Reverse Linked List easy

Problem Statement

Reverse a singly linked list.

Example 1:

Input: head = [1,2,3,4,5]
Output: [5,4,3,2,1]

Example 2:

Input: head = [1,2]
Output: [2,1]

Example 3:

Input: head = []
Output: []

Steps

  1. Iterative Approach: We'll use three pointers: prev, curr, and next.

    • prev: Points to the previously reversed node (initially null).
    • curr: Points to the current node being processed (initially the head).
    • next: Stores the next node to be processed.

  2. Iteration: We iterate through the list, reversing the links as we go. In each iteration:

    • We store the curr.next in next to avoid losing the reference to the next node.
    • We reverse the link of curr by setting curr.next to prev.
    • We move prev and curr one step forward (prev = curr, curr = next).

  3. Termination: The iteration continues until curr becomes null (we reach the end of the list).

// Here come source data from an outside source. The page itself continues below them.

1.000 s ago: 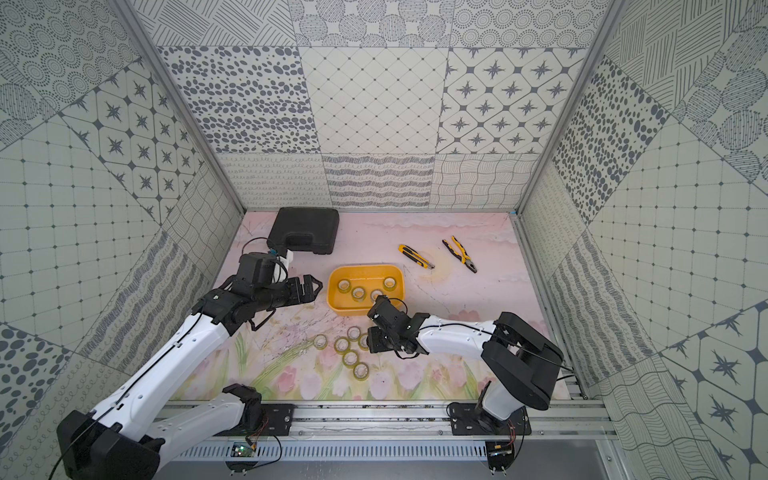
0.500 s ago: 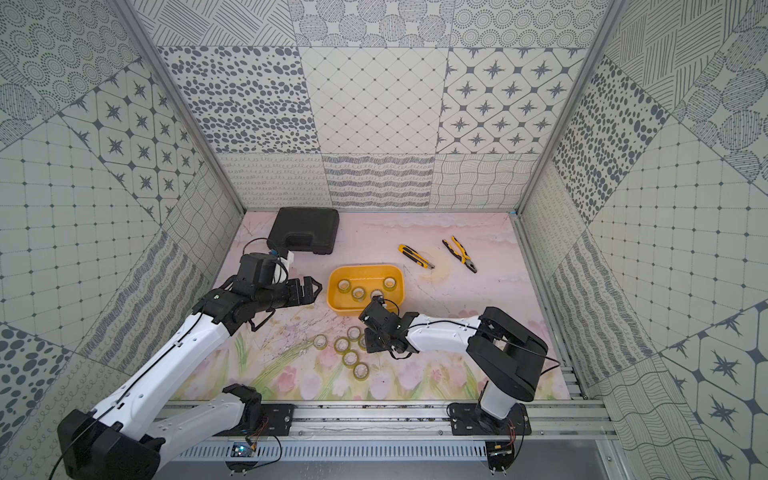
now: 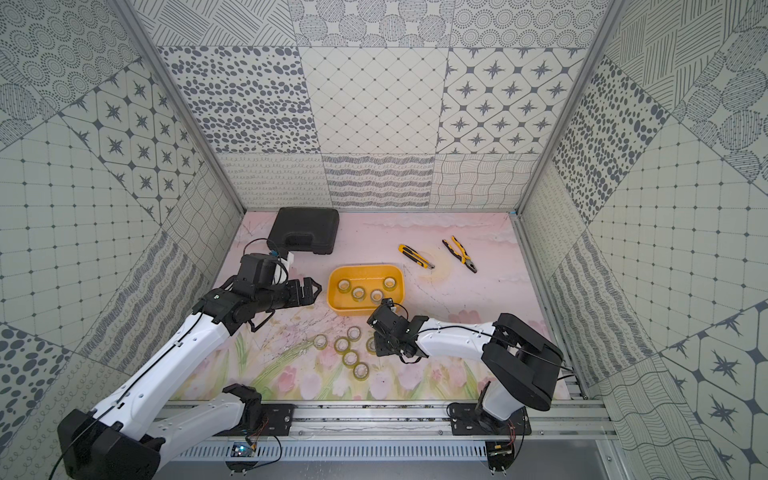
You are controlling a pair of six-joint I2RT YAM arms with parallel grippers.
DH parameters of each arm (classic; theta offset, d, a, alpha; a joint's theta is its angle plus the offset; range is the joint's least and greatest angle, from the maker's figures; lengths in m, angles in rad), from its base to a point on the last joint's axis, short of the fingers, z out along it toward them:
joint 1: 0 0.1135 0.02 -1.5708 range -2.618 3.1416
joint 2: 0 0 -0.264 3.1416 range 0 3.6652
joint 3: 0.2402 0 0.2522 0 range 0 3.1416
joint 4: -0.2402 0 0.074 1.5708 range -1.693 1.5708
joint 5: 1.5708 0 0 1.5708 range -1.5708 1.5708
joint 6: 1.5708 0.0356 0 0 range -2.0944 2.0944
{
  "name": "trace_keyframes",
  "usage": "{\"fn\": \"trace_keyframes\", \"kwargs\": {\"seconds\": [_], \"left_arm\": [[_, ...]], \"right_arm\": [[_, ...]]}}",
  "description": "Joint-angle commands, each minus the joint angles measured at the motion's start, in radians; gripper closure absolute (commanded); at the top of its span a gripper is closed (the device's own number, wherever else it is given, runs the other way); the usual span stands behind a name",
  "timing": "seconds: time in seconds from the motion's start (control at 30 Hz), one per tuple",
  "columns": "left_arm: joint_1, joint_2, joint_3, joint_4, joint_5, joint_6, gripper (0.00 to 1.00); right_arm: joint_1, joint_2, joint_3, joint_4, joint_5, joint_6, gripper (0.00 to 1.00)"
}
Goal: Put the transparent tape into the storage box
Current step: Pick up the tape at the center of the board.
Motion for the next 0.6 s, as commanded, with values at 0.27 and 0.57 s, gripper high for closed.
{"fn": "trace_keyframes", "kwargs": {"seconds": [0.27, 0.57], "left_arm": [[-0.005, -0.011, -0.01, 0.013, 0.01, 0.041, 0.01], [-0.004, -0.011, -0.011, 0.007, 0.012, 0.038, 0.01]], "right_arm": [[-0.009, -0.17, -0.022, 0.01, -0.01, -0.065, 0.51], [-0.012, -0.06, 0.035, 0.011, -0.067, -0.08, 0.51]]}}
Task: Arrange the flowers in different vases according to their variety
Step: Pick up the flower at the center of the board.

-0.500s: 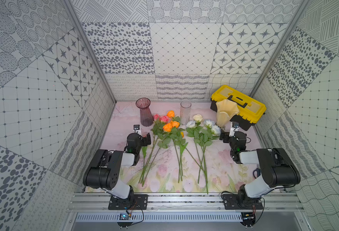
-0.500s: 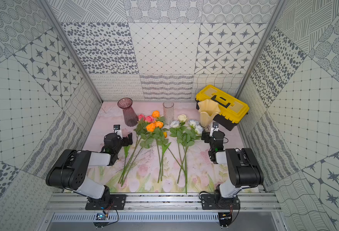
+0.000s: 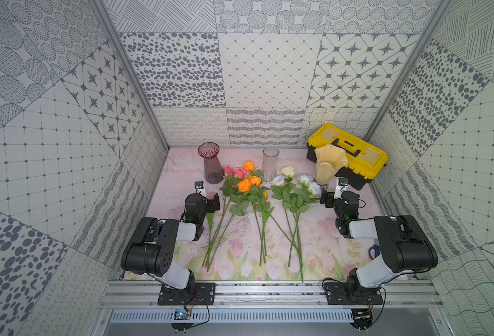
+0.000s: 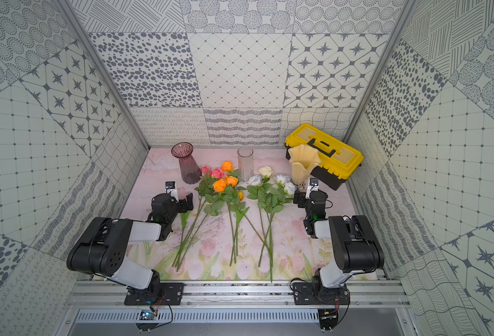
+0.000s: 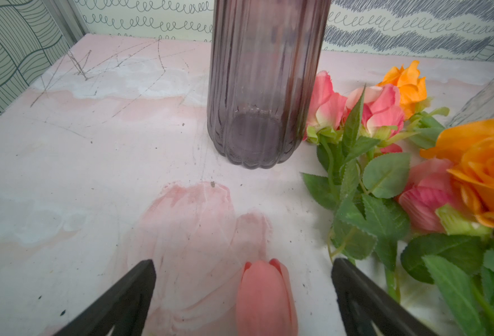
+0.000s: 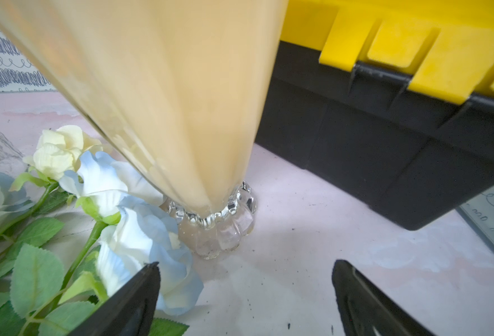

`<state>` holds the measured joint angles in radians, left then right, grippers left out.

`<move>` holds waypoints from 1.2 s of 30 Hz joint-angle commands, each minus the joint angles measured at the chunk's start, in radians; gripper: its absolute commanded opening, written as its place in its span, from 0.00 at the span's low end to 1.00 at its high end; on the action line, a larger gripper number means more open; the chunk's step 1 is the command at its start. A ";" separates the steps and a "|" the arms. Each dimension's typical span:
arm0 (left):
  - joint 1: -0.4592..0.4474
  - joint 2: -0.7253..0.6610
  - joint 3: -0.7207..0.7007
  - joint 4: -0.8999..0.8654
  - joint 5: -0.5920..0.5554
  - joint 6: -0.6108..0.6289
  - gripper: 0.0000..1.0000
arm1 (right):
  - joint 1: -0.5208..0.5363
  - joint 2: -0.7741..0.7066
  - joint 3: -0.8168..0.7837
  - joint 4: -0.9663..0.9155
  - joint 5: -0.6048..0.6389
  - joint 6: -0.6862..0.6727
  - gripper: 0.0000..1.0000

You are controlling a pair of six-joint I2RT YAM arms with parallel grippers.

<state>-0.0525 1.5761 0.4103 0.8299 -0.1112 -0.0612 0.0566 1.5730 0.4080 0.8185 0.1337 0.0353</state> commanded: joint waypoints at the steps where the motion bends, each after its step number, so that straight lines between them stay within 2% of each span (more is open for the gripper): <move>1: 0.005 -0.005 -0.001 0.013 0.006 -0.012 0.99 | -0.003 -0.023 -0.007 0.036 -0.015 0.005 0.97; 2: 0.005 -0.007 -0.001 0.019 0.011 -0.007 0.99 | 0.002 -0.036 -0.003 0.030 -0.009 0.003 0.97; 4: 0.005 -0.042 0.026 -0.060 0.038 0.004 0.99 | 0.019 -0.116 0.027 -0.106 0.011 -0.010 0.97; 7: 0.005 -0.142 0.126 -0.358 0.064 0.005 0.99 | 0.054 -0.240 0.126 -0.454 0.061 0.001 0.97; 10: 0.002 -0.238 0.165 -0.561 0.119 -0.015 0.99 | 0.148 -0.340 0.158 -0.644 0.158 0.002 0.97; 13: -0.014 -0.349 0.191 -0.750 0.130 -0.047 0.98 | 0.256 -0.416 0.190 -0.852 0.199 0.053 0.97; 18: -0.036 -0.498 0.257 -1.037 0.223 -0.099 0.98 | 0.409 -0.504 0.237 -1.134 0.147 0.203 0.97; 20: -0.047 -0.531 0.279 -1.122 0.257 -0.113 0.97 | 0.473 -0.538 0.244 -1.157 0.146 0.235 0.97; 21: -0.055 -0.544 0.287 -1.157 0.269 -0.124 0.97 | 0.477 -0.544 0.263 -1.183 0.105 0.252 0.97; 25: -0.077 -0.578 0.293 -1.222 0.331 -0.154 0.97 | 0.478 -0.471 0.371 -1.334 -0.021 0.333 0.97; 29: -0.088 -0.583 0.290 -1.222 0.355 -0.148 0.98 | 0.484 -0.373 0.409 -1.349 -0.173 0.398 0.96; 36: -0.089 -0.553 0.301 -1.221 0.396 -0.158 0.99 | 0.497 -0.181 0.487 -1.361 -0.250 0.393 0.83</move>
<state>-0.1368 1.0145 0.6941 -0.3000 0.1986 -0.1913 0.5491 1.3521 0.8528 -0.5220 -0.0555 0.4053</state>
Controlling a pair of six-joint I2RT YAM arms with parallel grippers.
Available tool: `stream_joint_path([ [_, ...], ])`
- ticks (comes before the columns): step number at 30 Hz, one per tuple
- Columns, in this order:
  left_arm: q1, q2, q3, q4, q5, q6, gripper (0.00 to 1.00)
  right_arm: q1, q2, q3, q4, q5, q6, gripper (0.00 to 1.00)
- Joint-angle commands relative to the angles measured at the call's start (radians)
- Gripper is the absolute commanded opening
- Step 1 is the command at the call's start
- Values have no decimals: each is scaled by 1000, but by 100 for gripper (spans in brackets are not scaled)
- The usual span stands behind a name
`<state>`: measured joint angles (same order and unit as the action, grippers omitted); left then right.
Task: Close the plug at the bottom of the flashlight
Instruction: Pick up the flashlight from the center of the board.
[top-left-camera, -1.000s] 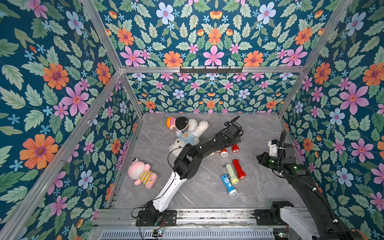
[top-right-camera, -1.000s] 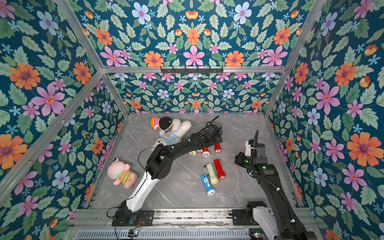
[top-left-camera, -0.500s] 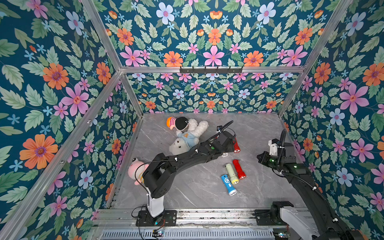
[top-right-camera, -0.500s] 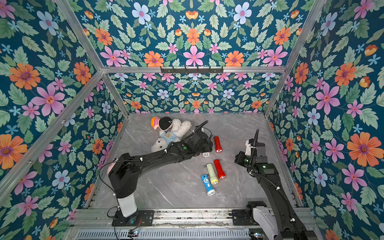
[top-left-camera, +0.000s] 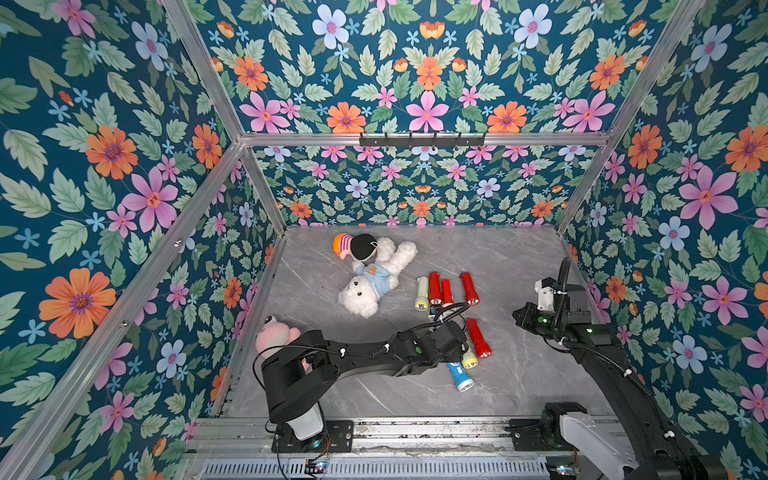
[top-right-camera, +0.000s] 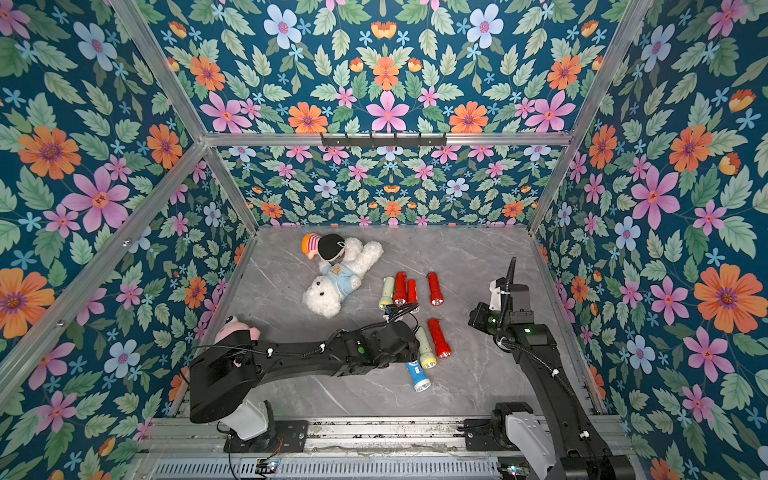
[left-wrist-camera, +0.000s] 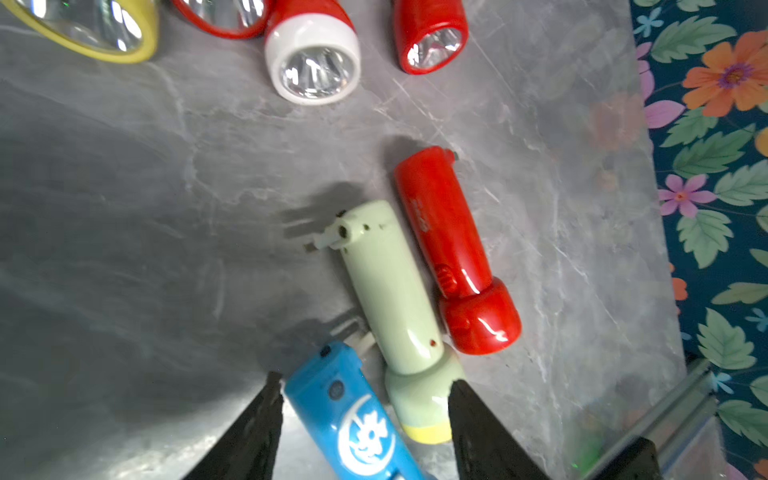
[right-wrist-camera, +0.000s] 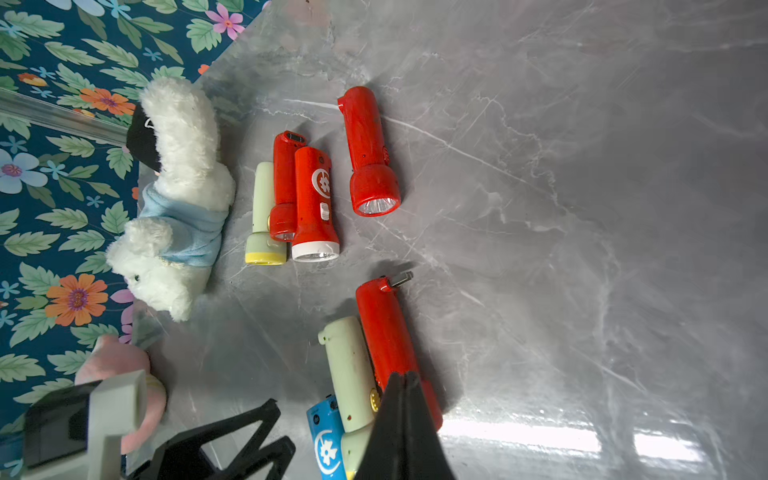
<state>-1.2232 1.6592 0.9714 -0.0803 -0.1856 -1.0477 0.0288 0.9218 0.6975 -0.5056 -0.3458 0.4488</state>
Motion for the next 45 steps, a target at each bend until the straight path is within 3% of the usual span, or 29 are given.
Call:
stream_joint_path([
  [1,-23,16,12,7,-37,-70,67,2,-12,-4,-3,-13,-4,0],
  [13,-76,92,38,-57,2,-179,63,1,-23,-22,21,-40,1,0],
  [32,-73,197,113,-155,30,-184,60,0,-9,-32,46,-62,8,0],
  [36,-67,189,96,-155,37,-193,47,0,-8,-35,50,-62,9,0],
  [44,-64,155,56,-179,31,-205,0,1,9,-38,61,-65,12,1],
  [45,-62,150,51,-183,28,-206,0,1,12,-39,62,-68,13,1],
])
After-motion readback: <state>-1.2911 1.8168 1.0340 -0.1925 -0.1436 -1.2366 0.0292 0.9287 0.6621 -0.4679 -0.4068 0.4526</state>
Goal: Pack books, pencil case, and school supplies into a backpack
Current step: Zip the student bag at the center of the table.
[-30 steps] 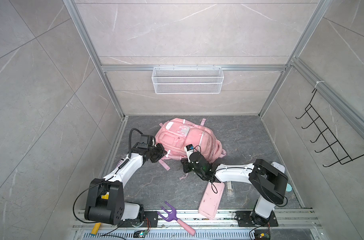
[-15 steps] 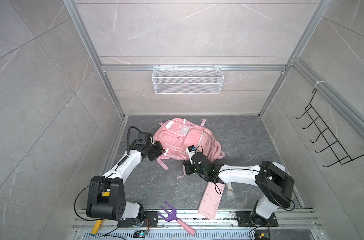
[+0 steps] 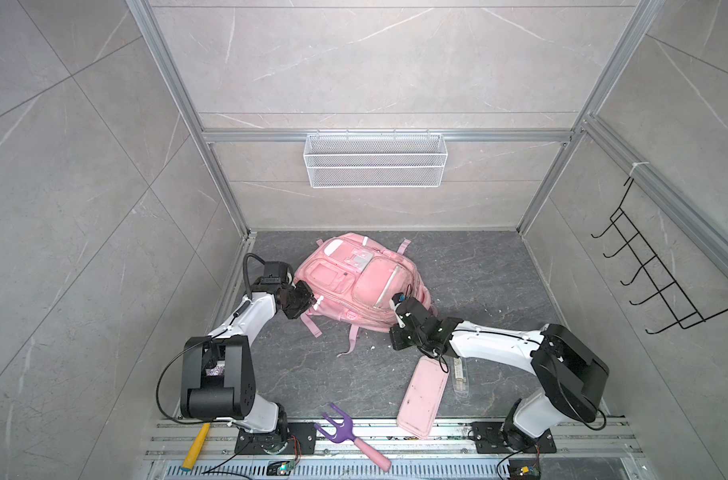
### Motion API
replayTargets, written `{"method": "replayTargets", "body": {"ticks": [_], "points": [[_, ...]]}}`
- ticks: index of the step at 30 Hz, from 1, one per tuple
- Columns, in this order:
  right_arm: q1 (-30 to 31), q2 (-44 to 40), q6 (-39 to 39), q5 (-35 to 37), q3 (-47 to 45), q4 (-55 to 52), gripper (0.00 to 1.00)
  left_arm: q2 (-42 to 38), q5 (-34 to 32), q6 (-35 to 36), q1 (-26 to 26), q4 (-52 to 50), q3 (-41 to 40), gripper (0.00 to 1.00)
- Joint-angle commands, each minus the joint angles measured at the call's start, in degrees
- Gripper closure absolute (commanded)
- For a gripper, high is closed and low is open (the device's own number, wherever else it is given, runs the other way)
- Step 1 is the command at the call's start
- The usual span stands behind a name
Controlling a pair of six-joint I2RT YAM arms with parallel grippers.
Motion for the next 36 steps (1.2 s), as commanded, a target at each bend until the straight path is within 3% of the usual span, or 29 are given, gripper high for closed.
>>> {"method": "replayTargets", "body": {"ticks": [1, 8, 12, 14, 15, 17, 18, 19, 21, 27, 36], "points": [[-2.86, -2.13, -2.46, 2.22, -1.23, -9.54, 1.00, 2.28, -4.70, -1.57, 1.37, 7.43, 4.18, 1.00], [-2.60, 0.73, -4.00, -1.66, 1.60, -12.02, 1.00, 10.77, -5.44, -1.89, 1.35, 7.66, 12.23, 1.00], [0.28, 3.77, -3.45, -5.22, 4.57, -10.84, 1.00, 18.91, 1.27, 1.88, 0.76, 4.24, 22.83, 1.00], [1.77, 5.66, -2.95, -7.13, 6.55, -10.24, 1.00, 21.91, 2.47, 4.12, -0.41, 0.68, 27.44, 0.95], [2.51, 6.76, -2.56, -8.03, 7.75, -9.87, 1.00, 22.33, 2.35, 4.91, -1.09, -0.43, 28.43, 0.89], [3.90, 8.59, -1.82, -9.39, 10.08, -9.18, 1.00, 21.22, 0.68, 5.71, -2.65, -1.04, 27.59, 0.67], [4.56, 9.67, -1.38, -9.86, 11.39, -8.94, 1.00, 19.99, -0.38, 6.05, -3.46, -1.09, 26.23, 0.54], [5.09, 10.72, -1.04, -10.56, 12.46, -8.78, 1.00, 18.60, -1.38, 6.45, -4.25, -1.21, 24.66, 0.32], [6.20, 12.45, -0.81, -11.23, 14.53, -8.24, 1.00, 15.09, -2.59, 7.70, -6.61, -1.16, 21.19, 0.22], [7.52, 16.43, -1.33, -12.27, 20.10, -9.83, 1.00, 2.67, -6.04, 7.78, -13.83, -2.82, 9.37, 0.23], [7.60, 17.24, -1.30, -12.60, 21.39, -10.86, 1.00, -9.53, -7.08, 5.60, -16.50, -7.59, -3.95, 0.31]]}}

  4. Return: The prev pointer will now point to the new head of the reversed list.

Explanation

The iterative approach efficiently reverses the linked list in-place without using extra space. By cleverly manipulating the pointers, we change the direction of the links connecting the nodes. The key is understanding how the prev, curr, and next pointers work together to smoothly reverse the links one node at a time. The process essentially "unlinks" a node from its successor and links it to its predecessor until the entire list is reversed.

Code

/**
 * Definition for singly-linked list.
 * public class ListNode {
 *     int val;
 *     ListNode next;
 *     ListNode() {}
 *     ListNode(int val) { this.val = val; }
 *     ListNode(int val, ListNode next) { this.val = val; this.next = next; }
 * }
 */
class Solution {
    public ListNode reverseList(ListNode head) {
        ListNode prev = null;
        ListNode curr = head;
        ListNode next = null;

        while (curr != null) {
            next = curr.next; // Store the next node
            curr.next = prev; // Reverse the link
            prev = curr;      // Move prev forward
            curr = next;      // Move curr forward
        }

        return prev; // prev is now the head of the reversed list
    }
}

Complexity

  • Time Complexity: O(N), where N is the number of nodes in the linked list. We iterate through the list once.
  • Space Complexity: O(1). We use a constant amount of extra space for the pointers (prev, curr, next).